ABSTRACT

To date, automatic language processing has been possible only within the tightly constrained context of a sublanguage. The generality of the sublanguage approach is dependent on an ability to adapt (or port) existing systems to new domains (sublanguages). Successful portability requires the definition of a restricted set of semantic relations adequate for natural language processing and the rapid, cost-effective acquisition of these relations for each new domain. This chapter explores a specific approach that identifies a limited set of relations for language processing and discusses the techniques available to automate the acquisition of this information.
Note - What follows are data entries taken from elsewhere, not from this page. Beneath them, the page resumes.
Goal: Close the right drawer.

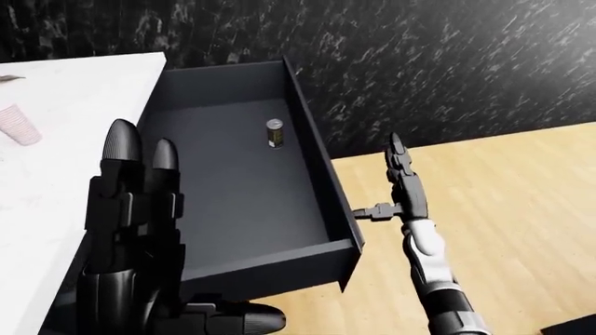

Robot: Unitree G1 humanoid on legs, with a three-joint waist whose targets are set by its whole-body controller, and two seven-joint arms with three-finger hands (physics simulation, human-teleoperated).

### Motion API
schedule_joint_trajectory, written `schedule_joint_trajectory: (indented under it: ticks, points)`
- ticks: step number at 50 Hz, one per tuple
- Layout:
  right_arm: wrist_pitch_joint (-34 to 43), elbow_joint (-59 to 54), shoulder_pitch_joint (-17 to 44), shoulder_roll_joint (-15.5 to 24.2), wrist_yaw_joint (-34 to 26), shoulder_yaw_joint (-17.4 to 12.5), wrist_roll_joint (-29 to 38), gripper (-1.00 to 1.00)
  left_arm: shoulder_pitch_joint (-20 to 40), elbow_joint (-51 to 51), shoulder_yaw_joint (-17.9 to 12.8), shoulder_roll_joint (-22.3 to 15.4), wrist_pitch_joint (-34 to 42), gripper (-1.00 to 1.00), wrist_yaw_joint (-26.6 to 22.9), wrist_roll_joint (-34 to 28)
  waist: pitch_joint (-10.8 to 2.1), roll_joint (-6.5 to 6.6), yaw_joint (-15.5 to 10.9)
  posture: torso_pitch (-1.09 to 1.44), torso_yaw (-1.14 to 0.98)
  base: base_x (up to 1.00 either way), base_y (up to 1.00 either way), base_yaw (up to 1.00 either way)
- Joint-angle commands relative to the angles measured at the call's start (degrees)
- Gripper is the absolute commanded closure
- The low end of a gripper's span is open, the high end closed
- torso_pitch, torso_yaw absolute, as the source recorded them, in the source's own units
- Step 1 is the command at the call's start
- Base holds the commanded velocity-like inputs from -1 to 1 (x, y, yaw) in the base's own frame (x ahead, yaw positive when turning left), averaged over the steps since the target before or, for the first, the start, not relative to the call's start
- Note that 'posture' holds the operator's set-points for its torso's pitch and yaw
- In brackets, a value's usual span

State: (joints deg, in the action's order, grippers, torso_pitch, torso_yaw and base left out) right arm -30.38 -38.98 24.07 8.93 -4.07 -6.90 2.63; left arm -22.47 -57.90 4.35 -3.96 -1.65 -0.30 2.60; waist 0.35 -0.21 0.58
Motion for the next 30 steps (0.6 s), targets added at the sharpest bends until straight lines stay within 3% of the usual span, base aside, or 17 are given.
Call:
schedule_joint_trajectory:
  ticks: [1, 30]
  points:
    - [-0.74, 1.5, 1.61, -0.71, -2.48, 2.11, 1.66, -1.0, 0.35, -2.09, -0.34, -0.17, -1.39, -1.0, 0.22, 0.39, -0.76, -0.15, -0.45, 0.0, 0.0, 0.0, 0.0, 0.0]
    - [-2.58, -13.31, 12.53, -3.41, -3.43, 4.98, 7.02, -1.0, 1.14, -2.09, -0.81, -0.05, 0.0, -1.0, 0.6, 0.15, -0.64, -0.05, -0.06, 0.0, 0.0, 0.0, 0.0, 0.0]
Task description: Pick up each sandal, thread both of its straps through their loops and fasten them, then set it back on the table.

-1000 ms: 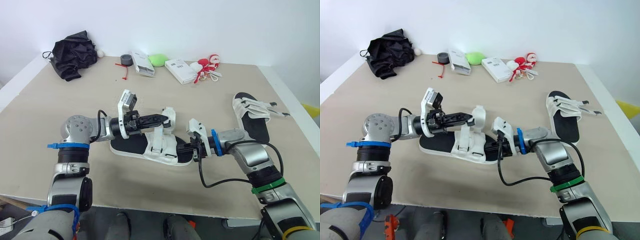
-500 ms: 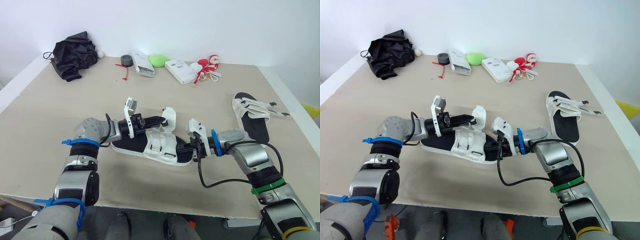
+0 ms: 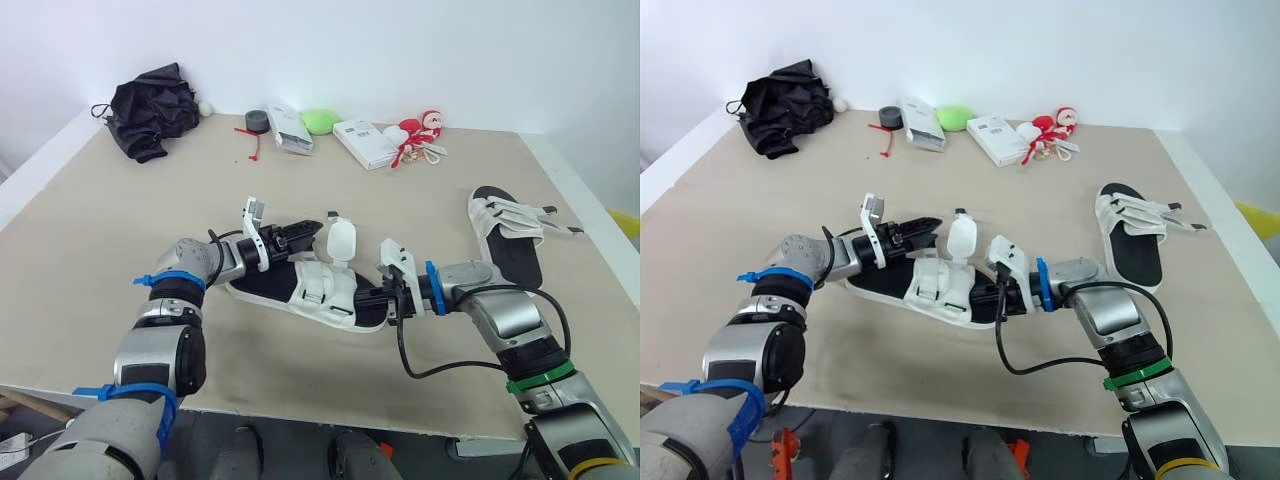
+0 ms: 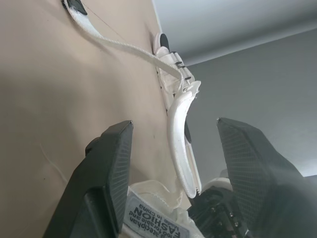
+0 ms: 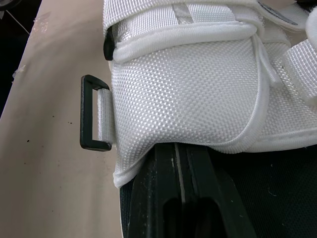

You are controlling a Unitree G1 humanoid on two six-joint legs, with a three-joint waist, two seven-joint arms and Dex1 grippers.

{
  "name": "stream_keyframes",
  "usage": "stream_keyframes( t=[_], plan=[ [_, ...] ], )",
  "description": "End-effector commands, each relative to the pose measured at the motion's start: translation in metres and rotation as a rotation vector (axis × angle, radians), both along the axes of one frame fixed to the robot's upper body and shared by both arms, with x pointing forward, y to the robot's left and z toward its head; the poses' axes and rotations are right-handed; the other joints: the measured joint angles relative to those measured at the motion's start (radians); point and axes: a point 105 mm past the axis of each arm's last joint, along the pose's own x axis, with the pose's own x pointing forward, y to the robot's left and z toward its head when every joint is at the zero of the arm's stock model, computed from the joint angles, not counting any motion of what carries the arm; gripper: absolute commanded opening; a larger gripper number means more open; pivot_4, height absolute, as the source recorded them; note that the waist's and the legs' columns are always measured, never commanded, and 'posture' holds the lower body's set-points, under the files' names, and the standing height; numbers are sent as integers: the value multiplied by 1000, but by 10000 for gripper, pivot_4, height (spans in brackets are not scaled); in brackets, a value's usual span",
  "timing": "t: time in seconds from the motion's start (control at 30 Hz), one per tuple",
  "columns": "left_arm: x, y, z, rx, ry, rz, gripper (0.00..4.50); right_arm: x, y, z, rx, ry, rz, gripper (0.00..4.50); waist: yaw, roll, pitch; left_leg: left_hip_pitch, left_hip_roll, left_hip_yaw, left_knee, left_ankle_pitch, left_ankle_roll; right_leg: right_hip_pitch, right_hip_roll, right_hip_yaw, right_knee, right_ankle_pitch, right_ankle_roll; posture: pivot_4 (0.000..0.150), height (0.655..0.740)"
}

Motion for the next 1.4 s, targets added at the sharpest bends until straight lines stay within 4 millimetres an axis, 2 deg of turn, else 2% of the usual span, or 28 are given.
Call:
stream_keyframes(
  t=[0.03, 0.17, 0.3, 0.47, 0.73, 0.9, 1.23, 1.33, 1.4],
  plan=[
    [10, 6, 1, 23, 24, 77, 28691, -2, -7, -18, -53, 67, -27, 0, 0, 0, 0, 0, -1, 0, 0, 0, 0, 0, 0, 0, 0, 0, 1, 1500, 7322],
    [21, 0, 31, -48, 39, 115, 28691, -1, -6, -18, -51, 66, -25, 0, 0, -1, 1, -1, -2, -1, 0, 2, 0, -1, -1, 0, 0, 2, 2, 1500, 7322],
    [30, -6, 33, 43, 69, 165, 28691, 0, -5, -18, -49, 66, -26, 0, 0, -1, 1, -2, -3, -1, 0, 2, 0, -2, -2, 0, -1, 1, 3, 1500, 7322],
    [30, -20, 50, 41, 66, 136, 28691, 0, -4, -19, -42, 67, -29, 0, -2, -1, 1, -3, -3, -1, -1, 1, 0, -3, -2, 0, -1, 1, 4, 1500, 7322],
    [22, -46, 54, 52, 73, 55, 28691, -1, -6, -20, -35, 66, -51, 0, -2, -2, 1, -3, -4, -1, -1, 1, -1, -3, -2, 0, -1, 1, 4, 1500, 7322],
    [15, -63, 43, 98, 76, 3, 28691, -1, -7, -20, -29, 63, -64, 0, -2, -2, 1, -3, -5, -1, -1, 1, -1, -3, -4, 0, -1, 0, 4, 1500, 7322],
    [19, -76, 42, 74, 52, 33, 28691, -4, -6, -20, -15, 67, -80, 0, -3, -2, 1, -3, -6, -1, -1, 1, -1, -3, -5, 0, -1, 0, 5, 1500, 7322],
    [24, -72, 44, 66, 50, 70, 20792, -4, -6, -20, -15, 67, -83, 0, -3, -2, 1, -3, -7, -1, -1, 1, -1, -3, -5, 0, -1, 0, 5, 1500, 7322],
    [26, -69, 46, 55, 43, 86, 10871, -4, -7, -20, -15, 66, -85, 0, -3, -2, 1, -3, -7, -1, -2, 1, -1, -3, -6, 0, -1, 0, 5, 1500, 7322]
  ],
)
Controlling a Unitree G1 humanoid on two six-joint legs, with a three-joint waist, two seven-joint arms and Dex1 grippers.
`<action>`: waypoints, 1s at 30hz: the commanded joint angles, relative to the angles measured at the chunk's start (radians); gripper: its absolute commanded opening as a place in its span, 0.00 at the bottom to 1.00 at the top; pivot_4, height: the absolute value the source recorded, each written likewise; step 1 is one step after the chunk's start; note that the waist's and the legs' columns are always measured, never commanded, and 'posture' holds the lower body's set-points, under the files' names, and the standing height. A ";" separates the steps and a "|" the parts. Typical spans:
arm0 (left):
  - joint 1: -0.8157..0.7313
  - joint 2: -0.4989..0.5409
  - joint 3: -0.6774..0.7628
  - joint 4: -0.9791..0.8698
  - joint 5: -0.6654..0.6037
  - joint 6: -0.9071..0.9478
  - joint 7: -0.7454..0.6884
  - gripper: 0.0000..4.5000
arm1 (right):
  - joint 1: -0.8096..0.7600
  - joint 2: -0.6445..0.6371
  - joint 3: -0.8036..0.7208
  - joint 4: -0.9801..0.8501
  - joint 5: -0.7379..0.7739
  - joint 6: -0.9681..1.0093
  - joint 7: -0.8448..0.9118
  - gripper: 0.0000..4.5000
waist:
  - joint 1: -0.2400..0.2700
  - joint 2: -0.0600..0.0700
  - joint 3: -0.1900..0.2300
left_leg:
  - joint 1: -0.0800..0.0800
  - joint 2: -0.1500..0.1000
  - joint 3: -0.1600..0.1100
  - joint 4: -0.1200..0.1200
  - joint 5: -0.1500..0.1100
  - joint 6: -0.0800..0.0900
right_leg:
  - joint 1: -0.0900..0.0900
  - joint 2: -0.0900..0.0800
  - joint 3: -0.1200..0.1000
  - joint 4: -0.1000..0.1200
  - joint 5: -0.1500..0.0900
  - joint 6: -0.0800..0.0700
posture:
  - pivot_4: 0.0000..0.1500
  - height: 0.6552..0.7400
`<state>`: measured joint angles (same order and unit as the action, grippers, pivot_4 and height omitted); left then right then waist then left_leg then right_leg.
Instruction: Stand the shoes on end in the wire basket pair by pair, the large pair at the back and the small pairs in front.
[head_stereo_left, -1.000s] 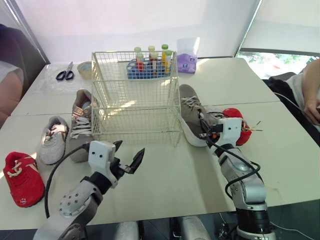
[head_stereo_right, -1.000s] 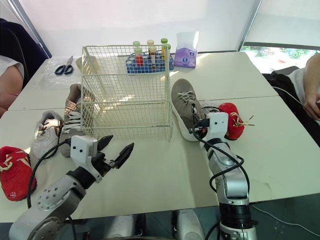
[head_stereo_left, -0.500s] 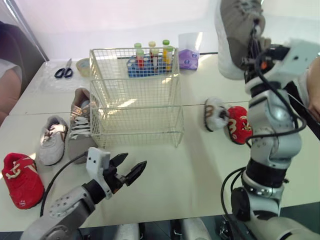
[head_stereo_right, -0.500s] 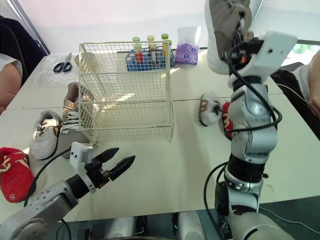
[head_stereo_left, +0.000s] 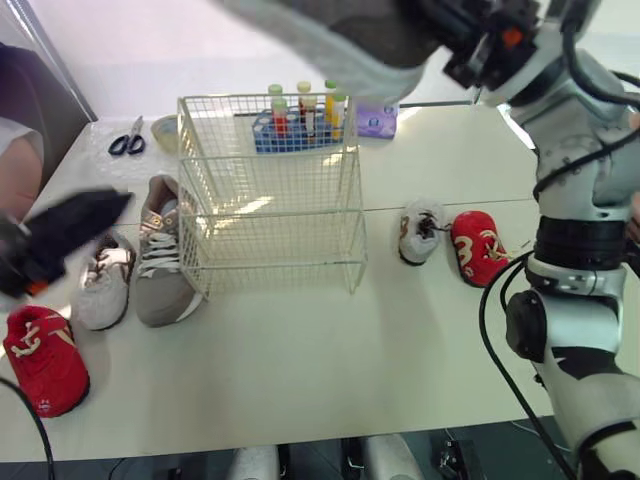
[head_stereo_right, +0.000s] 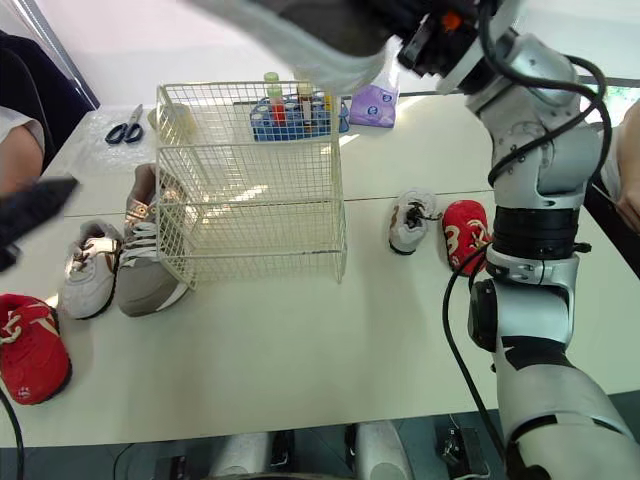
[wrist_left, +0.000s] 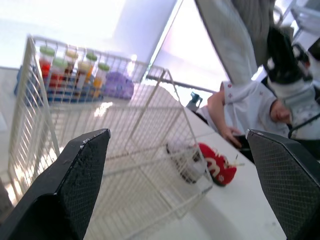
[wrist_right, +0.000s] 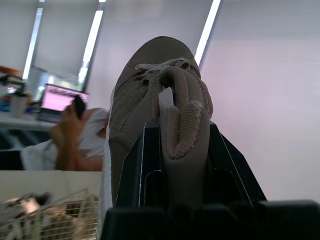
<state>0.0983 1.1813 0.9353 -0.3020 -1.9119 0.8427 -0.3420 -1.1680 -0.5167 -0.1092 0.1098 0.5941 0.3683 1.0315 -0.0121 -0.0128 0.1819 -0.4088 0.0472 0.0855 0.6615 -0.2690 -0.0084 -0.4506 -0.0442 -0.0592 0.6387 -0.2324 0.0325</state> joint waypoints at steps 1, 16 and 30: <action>-0.121 0.063 -0.005 0.121 -0.052 0.038 -0.014 1.00 | -0.044 -0.034 0.018 -0.056 0.036 -0.012 0.129 0.10 | 0.001 -0.002 0.002 | 0.000 0.000 0.000 0.000 0.000 0.000 | 0.000 0.000 0.000 0.000 0.000 0.000 | 1.00 1.00; -0.563 0.174 -0.394 0.409 0.043 0.290 -0.248 1.00 | -0.077 -0.060 0.088 -0.042 -0.044 -0.172 0.333 0.10 | -0.002 -0.003 0.006 | 0.000 0.000 0.003 0.000 0.000 -0.001 | 0.000 -0.001 0.000 -0.002 0.001 0.001 | 1.00 1.00; -0.778 0.065 -0.500 0.462 0.233 0.422 -0.375 0.21 | -0.034 -0.080 0.086 -0.079 -0.068 -0.126 0.290 0.29 | -0.002 -0.004 0.007 | 0.000 -0.001 0.003 0.003 0.001 -0.002 | -0.003 -0.001 0.000 0.007 0.001 0.002 | 1.00 1.00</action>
<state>-0.6437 1.2483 0.3774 0.1965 -1.6374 1.2621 -0.6914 -1.1978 -0.5813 0.0216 0.0333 0.5091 0.1991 1.3697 -0.0140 -0.0171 0.1884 -0.4090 0.0462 0.0885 0.6643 -0.2681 -0.0104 -0.4539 -0.0458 -0.0587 0.6465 -0.2314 0.0341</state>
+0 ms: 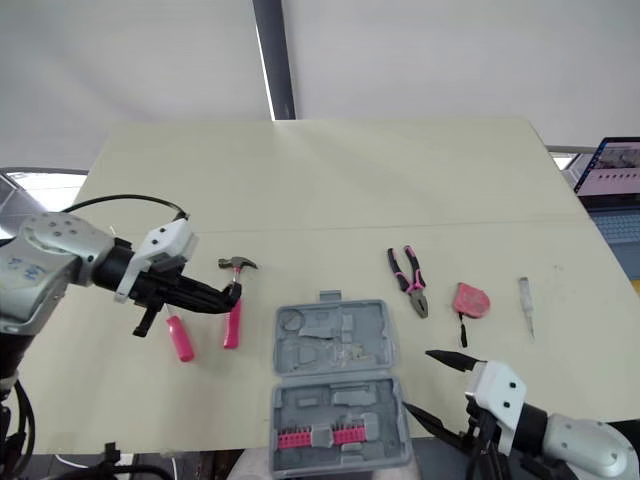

The approach is based on the Linguistic String Project system, which uses a domain-independent grammar, augmented by a very limited set of domain-specific relations. The kinds of domain-specific relations include a set of distributionally based semantic classes and the relations between these semantic classes. These relations form the basis for stating allowable subject-verb-object and host-modifier combinations of classes, used to eliminate incorrect parses. The basis for automating the discovery procedure is the distributional hypothesis: words containing similar kinds of information will appear in similar syntactic environments.

The chapter summarizes the results from a series of experiments on the automatic generation of sublanguage semantic classes and sublanguage semantic patterns. It discusses the problems of omitted material and the phenomenon of phrasal attributes, and how both of these affect distributional data. It concludes with some possible ways to approach the circularity inherent in the distributional approach, where obtaining good distributional data depends on a correct syntactic analysis, but the correct syntactic analysis depends on having available the semantic classes and patterns of classes for the particular domain.